# HIDDEN
# Clear previously defined variables
%reset -f
# Set directory for data loading to work properly
import os
os.chdir(os.path.expanduser('~/notebooks/05'))
# HIDDEN
import warnings
# Ignore numpy dtype warnings. These warnings are caused by an interaction
# between numpy and Cython and can be safely ignored.
# Reference: https://stackoverflow.com/a/40846742
warnings.filterwarnings("ignore", message="numpy.dtype size changed")
warnings.filterwarnings("ignore", message="numpy.ufunc size changed")
import numpy as np
import matplotlib.pyplot as plt
import pandas as pd
import seaborn as sns
%matplotlib inline
import ipywidgets as widgets
from ipywidgets import interact, interactive, fixed, interact_manual
import nbinteract as nbi
sns.set()
sns.set_context('talk')
np.set_printoptions(threshold=20, precision=2, suppress=True)
pd.options.display.max_rows = 7
pd.options.display.max_columns = 8
pd.set_option('precision', 2)
# This option stops scientific notation for pandas
# pd.set_option('display.float_format', '{:.2f}'.format)
Faithfulness¶
We describe a dataset as "faithful" if we believe it accurately captures reality. Typically, untrustworthy datasets contain:
Unrealistic or incorrect values
For example, dates in the future, locations that don't exist, negative counts, or large outliers.
Violations of obvious dependencies
For example, age and birthday for individuals don't match.
Hand-entered data
As we have seen, these are typically filled with spelling errors and inconsistencies.
Clear signs of data falsification
For example, repeated names, fake looking email addresses, or repeated use of uncommon names or fields.
Notice the many similarities to data cleaning. As we have mentioned, we often go back and forth between data cleaning and EDA, especially when determining data faithfulness. For example, visualizations often help us identify strange entries in the data.

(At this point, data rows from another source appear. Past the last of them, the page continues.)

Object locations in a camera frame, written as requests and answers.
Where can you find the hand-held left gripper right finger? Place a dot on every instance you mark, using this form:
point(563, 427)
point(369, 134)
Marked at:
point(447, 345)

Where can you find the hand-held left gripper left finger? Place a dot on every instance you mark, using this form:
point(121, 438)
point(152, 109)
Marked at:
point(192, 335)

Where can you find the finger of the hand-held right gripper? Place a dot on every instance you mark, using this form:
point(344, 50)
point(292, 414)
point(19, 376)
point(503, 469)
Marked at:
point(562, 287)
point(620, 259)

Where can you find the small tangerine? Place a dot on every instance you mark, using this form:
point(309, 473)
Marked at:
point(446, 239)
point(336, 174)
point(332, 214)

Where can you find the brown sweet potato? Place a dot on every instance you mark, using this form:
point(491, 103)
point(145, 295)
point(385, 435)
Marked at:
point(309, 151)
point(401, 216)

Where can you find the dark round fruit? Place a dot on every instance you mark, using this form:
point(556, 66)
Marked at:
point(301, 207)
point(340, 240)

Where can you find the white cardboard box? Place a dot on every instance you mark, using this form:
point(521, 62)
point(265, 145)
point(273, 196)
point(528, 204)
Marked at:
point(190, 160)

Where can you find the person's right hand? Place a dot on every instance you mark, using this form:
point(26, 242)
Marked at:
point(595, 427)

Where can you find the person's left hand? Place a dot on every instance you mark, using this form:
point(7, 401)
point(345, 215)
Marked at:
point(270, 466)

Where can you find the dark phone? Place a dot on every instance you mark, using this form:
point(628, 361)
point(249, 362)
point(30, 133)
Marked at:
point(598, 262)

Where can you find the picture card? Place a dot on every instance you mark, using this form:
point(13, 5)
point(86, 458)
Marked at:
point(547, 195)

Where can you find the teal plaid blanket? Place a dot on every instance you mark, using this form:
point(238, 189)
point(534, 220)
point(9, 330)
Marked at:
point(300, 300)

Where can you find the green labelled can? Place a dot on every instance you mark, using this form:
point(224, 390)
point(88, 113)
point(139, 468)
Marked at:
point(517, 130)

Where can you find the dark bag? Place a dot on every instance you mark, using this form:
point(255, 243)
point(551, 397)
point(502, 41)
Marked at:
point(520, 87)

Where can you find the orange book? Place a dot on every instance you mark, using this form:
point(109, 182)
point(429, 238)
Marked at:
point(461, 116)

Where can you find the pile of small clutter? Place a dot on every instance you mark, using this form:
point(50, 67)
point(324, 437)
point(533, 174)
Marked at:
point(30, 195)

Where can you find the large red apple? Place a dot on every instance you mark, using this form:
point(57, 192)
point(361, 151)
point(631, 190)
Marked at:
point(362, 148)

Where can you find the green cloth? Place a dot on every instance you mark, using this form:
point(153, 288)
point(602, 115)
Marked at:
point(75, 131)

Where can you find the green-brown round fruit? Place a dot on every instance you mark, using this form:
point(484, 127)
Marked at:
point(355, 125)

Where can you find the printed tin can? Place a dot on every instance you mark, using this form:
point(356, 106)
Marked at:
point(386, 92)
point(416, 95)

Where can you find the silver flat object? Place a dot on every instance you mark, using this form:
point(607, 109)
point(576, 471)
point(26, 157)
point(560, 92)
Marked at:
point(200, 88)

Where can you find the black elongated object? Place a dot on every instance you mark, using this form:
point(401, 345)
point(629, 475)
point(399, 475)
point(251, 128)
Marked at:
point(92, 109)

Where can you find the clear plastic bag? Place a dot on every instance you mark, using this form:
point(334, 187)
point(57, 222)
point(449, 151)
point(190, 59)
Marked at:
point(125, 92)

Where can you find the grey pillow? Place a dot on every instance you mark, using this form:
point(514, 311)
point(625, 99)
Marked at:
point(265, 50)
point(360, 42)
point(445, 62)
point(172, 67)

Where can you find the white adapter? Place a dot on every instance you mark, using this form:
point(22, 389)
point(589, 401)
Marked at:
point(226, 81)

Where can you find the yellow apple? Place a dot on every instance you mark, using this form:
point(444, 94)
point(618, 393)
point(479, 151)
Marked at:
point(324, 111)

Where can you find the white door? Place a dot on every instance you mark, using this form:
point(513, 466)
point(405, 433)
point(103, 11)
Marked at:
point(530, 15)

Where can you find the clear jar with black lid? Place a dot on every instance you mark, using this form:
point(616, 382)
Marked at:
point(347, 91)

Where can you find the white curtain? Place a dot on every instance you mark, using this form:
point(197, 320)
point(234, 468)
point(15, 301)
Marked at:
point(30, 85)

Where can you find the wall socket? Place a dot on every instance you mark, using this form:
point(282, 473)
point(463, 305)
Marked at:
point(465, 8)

calls = pd.read_csv('data/calls.csv')
calls.head()
calls['CASENO'].plot.hist(bins=30)
Notice the unexpected clusters at 17030000 and 17090000. By plotting the distribution of case numbers, we can quickly see anomalies in the data. In this case, we might guess that two different teams of police use different sets of case numbers for their calls.
Exploring the data often reveals anomalies; if fixable, we can then apply data cleaning techniques.